# How can a probability distribution diverge?

How can for instance the Gamma distribution diverge near zero (for an appropriate set of scale and shape parameters, say shape $=0.1$ and scale $=10$), and still have its area equal to one?

As I understand it, the area of a probability density distribution should always be equal to one. If you take the dirac delta distribution, which diverges at zero but is zero anywhere else, you have an area equal to one.

Somehow, if you would take the area of a diverging Gamma distribution, you could express it as the area of a dirac delta distribution, plus something more since it has non zero weight at $x\neq0$, so it would be bigger than one.

Can someone explain me where my reasoning goes wrong?

Somehow, if you would take the area of a diverging Gamma distribution, you could express it as the area of a dirac delta distribution, plus something more since it has non zero weight at $x \neq 0$, so it would be bigger than one.

That’s where your reasoning goes wrong: you can’t automatically express any function which is infinite at $x = 0$ as a delta distribution plus something more. After all, if you could do this with $\delta(x)$, who’s to say you couldn’t also do it with $2\delta(x)$? Or $10^{-10}\delta(x)$? Or any other coefficient? It’s just as valid to say that those distributions are zero for $x\neq 0$ and infinite at $x = 0$; why not use the same reasoning with them?

Actually, distributions (in the mathematical sense of distribution theory) should be thought of more like functions of functions – you put in a function and get out a number. For the delta distribution specifically, if you put in the function $f$, you get out the number $f(0)$. Distributions are not normal number-to-number functions. They’re more complicated, and more capable, than such “ordinary” functions.

This idea of turning a function into a number is quite familiar to anyone who’s used to dealing with probability. For example, the series of distribution moments – mean, standard deviation, skewness, kurtosis, and so on – can all be thought of as rules that turn a function (the probability distribution) into a number (the corresponding moment). Take the mean/expectation value, for instance. This rule turns a probability distribution $P(x)$ into the number $E_P[x]$, calculated as

Or the rule for variance turns $P(x)$ into the number $\sigma_P^2$, where

My notation is a little weird here, but hopefully you get the idea.1

You may notice something these rules have in common: in all of them, the way you get from the function to the number is by integrating the function times some other weighting function. This is a very common way to represent mathematical distributions. So it’s natural to wonder, is there some weighting function $\delta(x)$ that allows you to represent the action of a delta distribution like this?

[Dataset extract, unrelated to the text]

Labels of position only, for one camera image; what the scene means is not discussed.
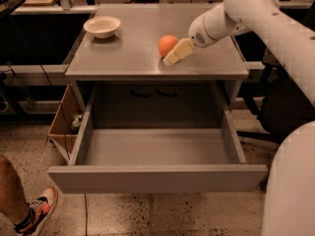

You can easily establish that if there is such a function, it has to be equal to $0$ at every $x\neq 0$. But you can’t get a value for $\delta(0)$ in this way. You can show that it’s larger than any finite number, but there is no actual value for $\delta(0)$ that makes this equation work out, using the standard ideas of integration.2

The reason for that is that there’s more to the delta distribution than just this:

That “$\infty$” is misleading. It stands in for a whole extra set of information about the delta distribution that normal functions just can’t represent. And that’s why you can’t meaningfully say that the gamma distribution is “more” than the delta distribution. Sure, at any $x > 0$, the value of the gamma distribution is more than the value of the delta distribution, but all the useful information about the delta distribution is locked up in that point at $x = 0$, and that information is too rich and complex to allow you to say that one distribution is more than the other.

# Technical details

1Actually, you can flip things around and think of the probability distribution itself as the mathematical distribution. In this sense, the probability distribution is a rule that takes a weighting function, like $x$ or $(x - E[x])^2$, to a number, $E[x]$ or $\sigma_x^2$ respectively. If you think about it that way, the standard notation makes a bit more sense, but I think the overall idea is a bit less natural for a post about mathematical distributions.

2Specifically, by “standard ideas of integration” I’m taking about Riemann integration and Lebesgue integration, both of which have the property that two functions which differ only at a single point must have the same integral (given the same limits). If there were a function $\delta(x)$, it would differ from the function $0$ at only one point, namely $x = 0$, and thus the two functions’ integrals would always have to be the same.

So there is no number you can assign to $\delta(0)$ that makes it reproduce the effect of the delta distribution.